Holiness is not the suppression of human nature but its transformation. It does not look the same for everyone, but there are foundational elements in cultivating a life of holiness. Perhaps this Lent I will give it a go as part of these morning rambles for you my friends. We are all a mixture of the goodness that is loving fashioned by the Luminous and the brokenness that lurks in our recesses of hearts.
Today marks the three hundred and thirtieth birthday of the Frenchman François-Marie Arouet, better known by his nom de plume, Voltaire (1694-1778).

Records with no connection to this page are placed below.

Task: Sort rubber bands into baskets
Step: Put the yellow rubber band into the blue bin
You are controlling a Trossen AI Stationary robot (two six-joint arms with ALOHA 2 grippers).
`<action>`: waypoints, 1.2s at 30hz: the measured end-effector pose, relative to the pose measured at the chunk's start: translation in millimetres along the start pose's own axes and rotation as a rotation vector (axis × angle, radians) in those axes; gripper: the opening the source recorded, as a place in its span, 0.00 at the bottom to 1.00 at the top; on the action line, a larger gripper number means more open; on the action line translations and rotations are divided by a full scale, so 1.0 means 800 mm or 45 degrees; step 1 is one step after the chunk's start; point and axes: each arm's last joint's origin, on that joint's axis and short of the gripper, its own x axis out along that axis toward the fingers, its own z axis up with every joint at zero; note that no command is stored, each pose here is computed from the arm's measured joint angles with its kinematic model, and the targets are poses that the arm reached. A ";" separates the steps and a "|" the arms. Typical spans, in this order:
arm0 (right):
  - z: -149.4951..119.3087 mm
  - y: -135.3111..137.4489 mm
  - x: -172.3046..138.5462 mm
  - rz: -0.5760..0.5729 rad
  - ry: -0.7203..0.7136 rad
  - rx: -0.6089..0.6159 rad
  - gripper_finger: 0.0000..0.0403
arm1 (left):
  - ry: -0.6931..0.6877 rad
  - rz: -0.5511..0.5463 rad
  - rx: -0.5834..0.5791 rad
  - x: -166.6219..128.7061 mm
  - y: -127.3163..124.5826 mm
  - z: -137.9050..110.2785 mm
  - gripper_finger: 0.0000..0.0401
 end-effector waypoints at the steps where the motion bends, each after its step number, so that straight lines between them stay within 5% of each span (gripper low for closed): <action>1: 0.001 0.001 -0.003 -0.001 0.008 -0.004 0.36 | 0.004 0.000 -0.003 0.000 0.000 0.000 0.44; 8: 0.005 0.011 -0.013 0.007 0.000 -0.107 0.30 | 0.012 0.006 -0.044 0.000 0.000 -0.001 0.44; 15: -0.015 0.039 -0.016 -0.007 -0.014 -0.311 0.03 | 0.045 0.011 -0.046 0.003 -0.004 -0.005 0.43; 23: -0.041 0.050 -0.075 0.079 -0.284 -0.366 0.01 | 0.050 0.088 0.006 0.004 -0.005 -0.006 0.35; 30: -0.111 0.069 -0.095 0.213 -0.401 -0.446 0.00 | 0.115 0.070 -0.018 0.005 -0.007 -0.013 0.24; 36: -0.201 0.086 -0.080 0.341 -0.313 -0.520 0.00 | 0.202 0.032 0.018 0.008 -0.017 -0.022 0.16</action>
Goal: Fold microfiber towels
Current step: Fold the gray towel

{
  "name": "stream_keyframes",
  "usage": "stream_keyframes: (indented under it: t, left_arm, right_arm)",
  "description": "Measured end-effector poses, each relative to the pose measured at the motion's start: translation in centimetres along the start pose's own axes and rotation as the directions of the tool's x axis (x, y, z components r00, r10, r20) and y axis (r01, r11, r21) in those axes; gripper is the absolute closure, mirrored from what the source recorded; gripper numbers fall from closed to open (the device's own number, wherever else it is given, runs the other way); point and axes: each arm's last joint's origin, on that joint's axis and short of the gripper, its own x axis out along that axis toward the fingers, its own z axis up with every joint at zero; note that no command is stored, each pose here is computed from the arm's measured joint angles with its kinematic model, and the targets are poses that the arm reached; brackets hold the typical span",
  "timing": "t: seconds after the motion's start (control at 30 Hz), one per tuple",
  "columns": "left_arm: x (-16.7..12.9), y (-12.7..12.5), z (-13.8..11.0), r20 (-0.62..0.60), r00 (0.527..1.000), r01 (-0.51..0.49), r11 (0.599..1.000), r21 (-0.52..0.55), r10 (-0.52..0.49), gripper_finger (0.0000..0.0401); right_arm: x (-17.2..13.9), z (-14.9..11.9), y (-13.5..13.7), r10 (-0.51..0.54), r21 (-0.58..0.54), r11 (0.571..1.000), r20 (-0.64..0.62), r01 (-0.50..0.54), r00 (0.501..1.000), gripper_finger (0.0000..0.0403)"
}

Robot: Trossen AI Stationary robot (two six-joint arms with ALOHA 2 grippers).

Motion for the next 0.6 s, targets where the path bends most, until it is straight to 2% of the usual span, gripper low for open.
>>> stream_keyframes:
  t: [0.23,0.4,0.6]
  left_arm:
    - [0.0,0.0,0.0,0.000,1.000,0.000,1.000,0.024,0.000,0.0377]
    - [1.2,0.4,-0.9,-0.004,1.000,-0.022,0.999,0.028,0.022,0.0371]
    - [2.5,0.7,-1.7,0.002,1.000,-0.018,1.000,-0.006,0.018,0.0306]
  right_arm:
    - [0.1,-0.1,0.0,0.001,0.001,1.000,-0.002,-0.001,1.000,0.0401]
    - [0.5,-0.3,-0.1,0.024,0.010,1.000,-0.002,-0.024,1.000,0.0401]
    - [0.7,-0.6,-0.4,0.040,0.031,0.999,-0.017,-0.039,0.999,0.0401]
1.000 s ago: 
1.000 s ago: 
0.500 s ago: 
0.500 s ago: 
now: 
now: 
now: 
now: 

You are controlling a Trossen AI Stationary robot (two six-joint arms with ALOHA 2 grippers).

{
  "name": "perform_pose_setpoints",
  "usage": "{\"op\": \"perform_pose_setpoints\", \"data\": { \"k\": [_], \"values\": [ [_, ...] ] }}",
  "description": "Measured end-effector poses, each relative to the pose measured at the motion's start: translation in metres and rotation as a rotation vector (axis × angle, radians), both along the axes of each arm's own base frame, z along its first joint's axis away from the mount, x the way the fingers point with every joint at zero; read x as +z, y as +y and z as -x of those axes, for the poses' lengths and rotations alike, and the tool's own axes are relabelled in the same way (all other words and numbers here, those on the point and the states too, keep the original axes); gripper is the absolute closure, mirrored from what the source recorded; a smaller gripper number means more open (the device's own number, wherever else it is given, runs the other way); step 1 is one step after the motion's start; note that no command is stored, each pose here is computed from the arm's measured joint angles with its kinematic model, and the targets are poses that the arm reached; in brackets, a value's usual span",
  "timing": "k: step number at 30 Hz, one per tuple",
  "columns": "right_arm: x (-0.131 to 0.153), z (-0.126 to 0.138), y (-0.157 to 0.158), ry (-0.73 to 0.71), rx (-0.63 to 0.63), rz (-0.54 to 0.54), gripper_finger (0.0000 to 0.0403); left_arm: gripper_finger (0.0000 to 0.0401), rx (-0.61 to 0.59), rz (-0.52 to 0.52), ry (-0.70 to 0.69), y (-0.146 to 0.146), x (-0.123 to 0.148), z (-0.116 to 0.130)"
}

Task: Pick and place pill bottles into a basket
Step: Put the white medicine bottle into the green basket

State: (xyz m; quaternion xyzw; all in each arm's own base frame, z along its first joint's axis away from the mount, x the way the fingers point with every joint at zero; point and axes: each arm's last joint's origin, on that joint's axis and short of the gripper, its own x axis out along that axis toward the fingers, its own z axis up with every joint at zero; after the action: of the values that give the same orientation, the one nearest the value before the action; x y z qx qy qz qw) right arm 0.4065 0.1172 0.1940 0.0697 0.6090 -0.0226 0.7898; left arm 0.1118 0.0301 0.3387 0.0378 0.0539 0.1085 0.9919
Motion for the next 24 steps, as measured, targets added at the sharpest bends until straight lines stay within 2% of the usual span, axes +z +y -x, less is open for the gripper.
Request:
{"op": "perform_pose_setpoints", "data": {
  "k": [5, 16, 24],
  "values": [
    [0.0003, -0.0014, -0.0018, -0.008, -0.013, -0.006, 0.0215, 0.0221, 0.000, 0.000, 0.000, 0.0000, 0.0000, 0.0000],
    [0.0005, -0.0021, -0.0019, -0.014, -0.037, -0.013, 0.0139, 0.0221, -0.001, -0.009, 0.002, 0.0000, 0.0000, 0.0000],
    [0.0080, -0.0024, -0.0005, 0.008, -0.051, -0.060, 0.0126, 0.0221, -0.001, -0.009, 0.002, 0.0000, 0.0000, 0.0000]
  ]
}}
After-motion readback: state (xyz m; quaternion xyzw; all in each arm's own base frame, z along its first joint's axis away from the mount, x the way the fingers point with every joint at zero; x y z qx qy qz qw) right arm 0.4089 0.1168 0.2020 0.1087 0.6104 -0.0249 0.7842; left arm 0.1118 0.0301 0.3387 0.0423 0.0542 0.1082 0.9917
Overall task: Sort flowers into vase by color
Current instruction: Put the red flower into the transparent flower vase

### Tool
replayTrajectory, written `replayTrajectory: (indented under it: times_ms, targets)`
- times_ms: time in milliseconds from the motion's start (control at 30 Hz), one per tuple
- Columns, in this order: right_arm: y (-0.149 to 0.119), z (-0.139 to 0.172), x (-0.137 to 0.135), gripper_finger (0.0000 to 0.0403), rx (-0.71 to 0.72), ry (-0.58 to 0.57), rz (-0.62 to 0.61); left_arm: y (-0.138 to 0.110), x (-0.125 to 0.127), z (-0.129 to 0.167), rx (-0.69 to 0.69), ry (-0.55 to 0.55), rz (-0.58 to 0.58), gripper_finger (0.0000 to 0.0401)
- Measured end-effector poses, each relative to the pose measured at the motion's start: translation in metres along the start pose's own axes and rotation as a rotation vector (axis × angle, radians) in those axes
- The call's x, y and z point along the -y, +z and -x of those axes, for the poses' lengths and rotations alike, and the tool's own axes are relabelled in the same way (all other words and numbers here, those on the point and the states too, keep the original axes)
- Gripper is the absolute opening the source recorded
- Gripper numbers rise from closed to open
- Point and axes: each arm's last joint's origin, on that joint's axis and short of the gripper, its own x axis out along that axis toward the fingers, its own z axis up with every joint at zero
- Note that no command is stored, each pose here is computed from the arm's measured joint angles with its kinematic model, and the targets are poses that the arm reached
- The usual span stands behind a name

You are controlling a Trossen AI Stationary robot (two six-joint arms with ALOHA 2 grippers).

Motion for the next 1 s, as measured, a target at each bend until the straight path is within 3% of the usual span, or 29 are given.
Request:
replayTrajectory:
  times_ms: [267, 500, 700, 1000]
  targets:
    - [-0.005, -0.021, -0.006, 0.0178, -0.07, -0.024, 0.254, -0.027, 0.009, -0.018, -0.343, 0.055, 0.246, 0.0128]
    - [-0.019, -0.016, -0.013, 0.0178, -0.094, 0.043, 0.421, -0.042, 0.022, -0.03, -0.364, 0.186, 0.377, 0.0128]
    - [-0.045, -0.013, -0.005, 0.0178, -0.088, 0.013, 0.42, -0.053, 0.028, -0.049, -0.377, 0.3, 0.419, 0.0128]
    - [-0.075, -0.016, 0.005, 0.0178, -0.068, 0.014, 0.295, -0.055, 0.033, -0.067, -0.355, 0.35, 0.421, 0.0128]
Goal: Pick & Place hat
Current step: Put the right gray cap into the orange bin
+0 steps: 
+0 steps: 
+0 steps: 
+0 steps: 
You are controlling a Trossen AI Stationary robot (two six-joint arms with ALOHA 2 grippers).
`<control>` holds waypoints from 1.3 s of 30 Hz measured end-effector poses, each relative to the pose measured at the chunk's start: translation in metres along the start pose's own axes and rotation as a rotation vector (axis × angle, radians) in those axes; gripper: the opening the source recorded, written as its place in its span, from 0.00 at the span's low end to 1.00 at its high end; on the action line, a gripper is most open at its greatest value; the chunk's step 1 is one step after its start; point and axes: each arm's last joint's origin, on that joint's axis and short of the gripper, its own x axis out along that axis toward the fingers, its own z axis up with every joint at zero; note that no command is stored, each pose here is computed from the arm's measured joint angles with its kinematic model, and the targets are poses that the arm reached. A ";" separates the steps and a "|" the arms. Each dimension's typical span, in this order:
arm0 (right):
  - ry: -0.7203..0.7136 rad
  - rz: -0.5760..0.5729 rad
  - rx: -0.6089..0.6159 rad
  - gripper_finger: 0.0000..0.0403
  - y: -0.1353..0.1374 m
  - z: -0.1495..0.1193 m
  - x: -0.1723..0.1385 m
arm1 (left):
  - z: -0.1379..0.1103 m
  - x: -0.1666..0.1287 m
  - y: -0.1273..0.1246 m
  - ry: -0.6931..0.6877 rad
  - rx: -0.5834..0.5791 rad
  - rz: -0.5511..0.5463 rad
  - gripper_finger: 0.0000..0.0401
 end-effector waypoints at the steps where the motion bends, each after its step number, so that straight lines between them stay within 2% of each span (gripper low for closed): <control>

Born into a bourgeois family during the reign of Louis XIV, the “Sun King” (r. 1643-1715), Voltaire suffered tragedy at a young age when his mother died. Never close with his father or brother, Voltaire exhibited a rebellious attitude toward authority from his youth. His brilliant mind was fostered in the care of the Society of Jesus, who introduced him to the joys of literature and theater. Despite his later criticisms against the Church, Voltaire, throughout his life, fondly recalled his dedicated Jesuit teachers.
Although he spent time as a civil servant in the French embassy to the Hague, Voltaire’s main love was writing—an endeavor where he excelled in various genres, including poetry, which led to his appointment as the royal court poet for King Louis XV. Widely recognized as one of the greatest French writers, and even hyperbolically referred to by ...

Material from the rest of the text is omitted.